Performance#

LIKWID#

LIKWID is a lightweight performance-oriented tool suite targeting X86 processors. It builds upon the Linux MSR (Model Specific Register) kernel module. By simply reading the MSR device files, it renders reports for various performance metrics, for example, FLOPS, bandwidth, load to store ratio, and energy. It can use perf as backend but also provides other backends to be independent of the kernel version. Its main focus is in providing a collection of command line tools for the end user.

Introduction#

LIKWID is a tool suite of command line applications for performance oriented programmers. It was developed and maintained by the HPC group at Friedrich-Alexander-Universität (FAU) Erlangen-Nürnberg, Germany since 2009. While the focus of LIKWID is on x86 processors, some of the tools are portable and not limited to any specific architecture. The full support is extended to ARM and POWER CPUs with the same functionality and features as for x86 architectures since v 5.0.0 which was released in Nov 2019. See github page for a full list of supported architectures.

Current version is likwid-5.0.1 and support for Nvidia GPU monitoring (with NvMarkerAPI) is available since v 5.0.0. All functionality is provided as a C library to be integrable in other tools. It also offers instrumentation support for C/C++, Fortran, Lua, Python and Java. It follows the philosophy:

  • Simple

  • Efficient

  • Portable

  • Extensible

It consists of following components:

Gather Node Architecture Information:

  • likwid-topology: Display system topology ranging from thread topology to cache and NUMA topology.

  • likwid-powermeter: Measure energy consumption of an application using Intel RAPL counters.

Enforce Affinity Control and Data Placement:

  • likwid-pin: Pin application threads to specified CPUs.

  • likwid-mpirun: Enable pinning of MPI and MPI/threaded hybrid applications.

Query and Alter system settings:

  • likwid-setFrequencies: Manipulate CPU and Uncore frequencies.
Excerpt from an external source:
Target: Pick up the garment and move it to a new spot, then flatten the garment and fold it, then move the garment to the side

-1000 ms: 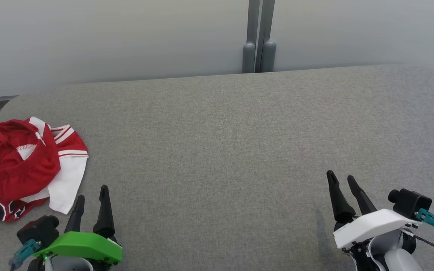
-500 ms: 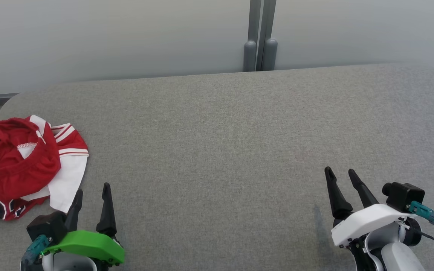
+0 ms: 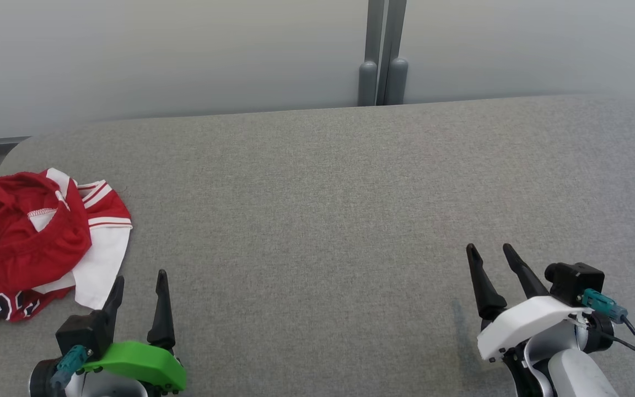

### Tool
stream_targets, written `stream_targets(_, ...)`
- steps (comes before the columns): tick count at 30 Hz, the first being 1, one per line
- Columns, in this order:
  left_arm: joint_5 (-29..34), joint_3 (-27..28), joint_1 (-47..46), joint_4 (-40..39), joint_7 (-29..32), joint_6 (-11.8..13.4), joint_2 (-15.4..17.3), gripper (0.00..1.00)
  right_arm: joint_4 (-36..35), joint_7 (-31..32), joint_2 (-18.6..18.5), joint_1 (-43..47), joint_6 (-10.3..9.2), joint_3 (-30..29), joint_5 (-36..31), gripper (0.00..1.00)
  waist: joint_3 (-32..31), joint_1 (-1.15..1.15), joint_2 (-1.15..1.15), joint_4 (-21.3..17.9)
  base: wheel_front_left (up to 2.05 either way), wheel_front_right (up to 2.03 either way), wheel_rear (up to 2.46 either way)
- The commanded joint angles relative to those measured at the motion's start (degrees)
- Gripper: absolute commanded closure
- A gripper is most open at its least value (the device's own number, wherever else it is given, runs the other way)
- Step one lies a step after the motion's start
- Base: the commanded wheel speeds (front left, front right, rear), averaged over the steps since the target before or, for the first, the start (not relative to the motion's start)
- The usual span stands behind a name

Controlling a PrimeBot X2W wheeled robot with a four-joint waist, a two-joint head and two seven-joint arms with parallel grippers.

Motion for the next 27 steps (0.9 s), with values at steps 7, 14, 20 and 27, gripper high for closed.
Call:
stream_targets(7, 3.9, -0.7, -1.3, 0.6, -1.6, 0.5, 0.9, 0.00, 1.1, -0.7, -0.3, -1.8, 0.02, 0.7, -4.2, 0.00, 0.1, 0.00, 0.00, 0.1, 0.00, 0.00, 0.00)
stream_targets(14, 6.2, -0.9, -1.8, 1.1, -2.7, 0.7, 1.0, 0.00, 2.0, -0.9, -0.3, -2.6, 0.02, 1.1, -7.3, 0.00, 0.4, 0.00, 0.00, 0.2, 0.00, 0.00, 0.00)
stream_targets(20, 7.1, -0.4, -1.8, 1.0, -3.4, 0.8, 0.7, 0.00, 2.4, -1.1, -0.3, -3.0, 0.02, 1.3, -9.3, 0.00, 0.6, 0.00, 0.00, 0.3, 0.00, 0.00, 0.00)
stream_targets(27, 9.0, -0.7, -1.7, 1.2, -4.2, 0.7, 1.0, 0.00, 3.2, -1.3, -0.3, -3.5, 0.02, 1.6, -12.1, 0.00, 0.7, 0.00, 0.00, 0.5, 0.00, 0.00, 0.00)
  • likwid-perfctr: Measure hardware counters for an application and show derived metrics.

Microbenchmarking:

  • likwid-bench: Micro-architectural benchmarking by running hand-tuned assembly benchmarks for memory bandwidths, instruction counts and FP operations.

  • likwid-memsweeper: Cleanup L3 and ccNUMA domains.

More…:

  • likwid-agent : Monitoring agent to produce multiple output backends.
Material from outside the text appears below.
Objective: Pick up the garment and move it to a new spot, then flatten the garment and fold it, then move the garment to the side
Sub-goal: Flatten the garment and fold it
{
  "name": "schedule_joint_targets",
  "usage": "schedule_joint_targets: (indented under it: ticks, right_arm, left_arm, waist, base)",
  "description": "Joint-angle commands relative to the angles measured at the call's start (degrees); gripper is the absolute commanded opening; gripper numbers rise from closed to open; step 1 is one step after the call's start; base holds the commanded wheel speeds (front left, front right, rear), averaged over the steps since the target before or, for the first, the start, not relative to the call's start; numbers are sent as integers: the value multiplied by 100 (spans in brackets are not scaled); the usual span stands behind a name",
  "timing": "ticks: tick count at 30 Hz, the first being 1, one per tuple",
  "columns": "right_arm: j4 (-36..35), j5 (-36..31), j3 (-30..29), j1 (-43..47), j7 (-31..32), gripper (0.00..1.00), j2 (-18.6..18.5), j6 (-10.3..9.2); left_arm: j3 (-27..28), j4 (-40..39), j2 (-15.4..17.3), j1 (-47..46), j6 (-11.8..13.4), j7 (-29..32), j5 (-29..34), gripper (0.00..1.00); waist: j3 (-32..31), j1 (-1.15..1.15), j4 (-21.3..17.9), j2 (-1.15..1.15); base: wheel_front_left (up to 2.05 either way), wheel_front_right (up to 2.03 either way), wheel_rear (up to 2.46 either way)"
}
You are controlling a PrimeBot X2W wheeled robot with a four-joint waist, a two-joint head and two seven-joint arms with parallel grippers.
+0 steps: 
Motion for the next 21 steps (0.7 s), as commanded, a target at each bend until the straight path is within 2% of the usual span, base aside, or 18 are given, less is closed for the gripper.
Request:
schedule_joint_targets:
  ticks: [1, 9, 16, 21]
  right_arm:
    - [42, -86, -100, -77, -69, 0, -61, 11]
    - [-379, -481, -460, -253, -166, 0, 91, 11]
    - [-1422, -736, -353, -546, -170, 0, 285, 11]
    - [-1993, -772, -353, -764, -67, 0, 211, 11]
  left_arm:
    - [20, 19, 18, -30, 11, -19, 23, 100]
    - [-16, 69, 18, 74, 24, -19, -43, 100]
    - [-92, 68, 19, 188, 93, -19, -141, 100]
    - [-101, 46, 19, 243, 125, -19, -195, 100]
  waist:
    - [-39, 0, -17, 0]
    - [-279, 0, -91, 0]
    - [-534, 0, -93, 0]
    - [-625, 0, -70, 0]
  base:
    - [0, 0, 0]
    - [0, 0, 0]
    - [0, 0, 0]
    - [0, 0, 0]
  • likwid-genTopoCfg : Config file writer that saves system topology to file for faster startup.

  • likwid-perfscope: Perform live plotting of performance data using gnuplot.

Installation#

LIKWID tries to be as simple to install and use as possible; without fancy GUIs and other library dependencies. You can get the releases of LIKWID at: http://ftp.fau.de/pub/likwid/. Installation steps:

tar -xjf likwid-<VERSION>.tar.bz2
cd likwid-<VERSION>
vim config.mk
make
sudo make install

sudo is required to install the access daemon with proper permissions. On joules, we set PREFIX ?= /ichec/packages/likwid/5.0.1 in config.mk.

To load LIKWID on joules:

module load likwid

LIKWID uses the Linux MSR module, reads the MSR files from user space and reports the hardware performance counters for a number of performance metrics. Thus, the MSR device files must be present. This can be checked with ls /dev/cpu/*/msr and should list one MSR device file per available CPU. Usually on your own system, you can use LIKWID with direct access to the MSR files. Set the file permission of the MSR device files: chmod o+rw /dev/cpu/*/msr.
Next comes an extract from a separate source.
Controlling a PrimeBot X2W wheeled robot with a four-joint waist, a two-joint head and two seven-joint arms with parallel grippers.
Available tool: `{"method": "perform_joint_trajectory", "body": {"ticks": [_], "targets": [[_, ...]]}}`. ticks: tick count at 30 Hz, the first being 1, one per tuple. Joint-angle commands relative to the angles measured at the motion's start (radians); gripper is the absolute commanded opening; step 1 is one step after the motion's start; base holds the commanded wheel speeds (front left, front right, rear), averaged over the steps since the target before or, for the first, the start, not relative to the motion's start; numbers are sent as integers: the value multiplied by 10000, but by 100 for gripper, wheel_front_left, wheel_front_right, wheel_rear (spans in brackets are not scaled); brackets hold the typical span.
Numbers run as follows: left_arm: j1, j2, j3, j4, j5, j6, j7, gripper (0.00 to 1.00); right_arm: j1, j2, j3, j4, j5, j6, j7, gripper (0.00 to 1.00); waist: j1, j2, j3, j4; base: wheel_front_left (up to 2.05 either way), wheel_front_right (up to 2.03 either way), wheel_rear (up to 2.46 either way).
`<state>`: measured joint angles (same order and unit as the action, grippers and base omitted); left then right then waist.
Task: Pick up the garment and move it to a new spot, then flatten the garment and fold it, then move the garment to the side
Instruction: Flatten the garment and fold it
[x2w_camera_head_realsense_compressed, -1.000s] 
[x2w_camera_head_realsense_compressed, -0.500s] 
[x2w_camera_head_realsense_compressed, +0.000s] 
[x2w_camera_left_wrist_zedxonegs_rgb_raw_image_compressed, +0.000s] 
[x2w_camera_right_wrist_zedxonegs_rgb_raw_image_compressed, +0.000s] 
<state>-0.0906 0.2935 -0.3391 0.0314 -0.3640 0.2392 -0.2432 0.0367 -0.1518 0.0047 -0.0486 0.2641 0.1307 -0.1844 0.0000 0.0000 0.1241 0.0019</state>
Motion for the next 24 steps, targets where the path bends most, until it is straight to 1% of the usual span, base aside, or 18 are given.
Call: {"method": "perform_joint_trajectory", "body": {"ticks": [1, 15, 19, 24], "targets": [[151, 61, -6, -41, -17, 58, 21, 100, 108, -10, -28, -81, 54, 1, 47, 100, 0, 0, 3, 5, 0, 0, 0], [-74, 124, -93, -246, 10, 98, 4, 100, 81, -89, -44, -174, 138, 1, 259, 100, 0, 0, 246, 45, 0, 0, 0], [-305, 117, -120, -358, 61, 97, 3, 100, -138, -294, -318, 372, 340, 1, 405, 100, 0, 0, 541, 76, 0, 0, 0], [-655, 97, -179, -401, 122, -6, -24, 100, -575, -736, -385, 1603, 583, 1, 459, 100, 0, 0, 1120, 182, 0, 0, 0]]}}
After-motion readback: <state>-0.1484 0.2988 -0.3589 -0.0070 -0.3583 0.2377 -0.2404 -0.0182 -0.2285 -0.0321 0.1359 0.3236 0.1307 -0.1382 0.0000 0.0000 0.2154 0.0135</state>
If you install LIKWID on a shared system as a HPC compute cluster you may consider to use the access daemon likwid-accessD. In order to provide common users access to the hardware performance registers, you can use the access daemon. It is written with security in mind. It restricts accesses to hardware performance related registers, so users cannot read or write system related registers. Using the access daemon, the measurements involve more overhead. Update config.mk for enabling and setting the LIKWID daemon.

Alternative solution to using daemon is to update sudo sh -c 'echo 0 >/proc/sys/kernel/perf_event_paranoid'. 0 index allows measurements of the whole CPU, not only a specific PID and allows reading of uncore counters.

likwid-topology#

likwid-topology prints all information about the thread, cache and memory topology of a compute node for users to understand better the architecture they are running on. It extracts this information from the hwloc library or directly from procfs/sysfs. Some information is read with the cpuid instruction. likwid-topology reports on:

  • Thread topology: How processor IDs map on physical compute resources

  • Cache topology: How processors share the cache hierarchy

  • Cache properties: Detailed information about all cache levels

  • NUMA topology: NUMA domains and memory sizes

  • GPU topology: GPU information

likwid-topology -h
likwid-topology -- Version 5.0.1 (commit: 233ab943543480cd46058b34616c174198ba0459)
A tool to print the thread and cache topology on x86 CPUs.

Options:
-h, --help		         Help message
-v, --version		     Version information
-V, --verbose <level>	 Set verbosity
-c, --caches		     List cache information
-C, --clock		         Measure processor clock
-O			             CSV output
-o, --output <file>	     Store output to file. (Optional: Apply text filter)
-g			             Graphical output

likwid-topology numbers the processors ID in column HWThread as they appear in the Linux OS. Thread stands for SMT (Simultaneous Multi Threading) thread number inside a core. Core is the physical CPU core number. The Socket column lists the socket numbers of the hardware threads. The last column shows the hardware threads available to your application with *. The cache topology section lists some basic information for every cache level. The last part of the output is the NUMA topology. To get more information about the caches:

likwid-topology -c

For graphical output:

likwid-topology -g

likwid-pin#

likwid-pin helps pin a sequential or multithreaded application to dedicated processors so applications don’t migrate over the course of the job execution and lose cache locality. It explicitly supports pthread and the OpenMP implementations of Intel and GNU gcc. It sets OMP_NUM_THREADS with as many threads as specified in your pin expression if OMP_NUM_THREADS is not present in your environment. It supports different numberings for pinning by

  • Using a thread list

  • Specify a expression based thread list

  • Use scatter policy

Physical Numbering#

Processors are numbered according to the numbering in the OS and the IDs printed by likwid-topology. Examples:

likwid-pin -c 1 ./a.out (on CPU with ID 1)
likwid-pin -c 1,4 ./a.out (on CPUs with ID 1 and 4)
likwid-pin -c 1-3 ./a.out (on CPUs ranging from ID 1 to ID 3, hence CPUs 1,2,3)

Logical Numbering#

LIKWID supports the logical numbering inside of an affinity domain:

  • logical numbering in node: processors are logical numbered over whole node (N prefix)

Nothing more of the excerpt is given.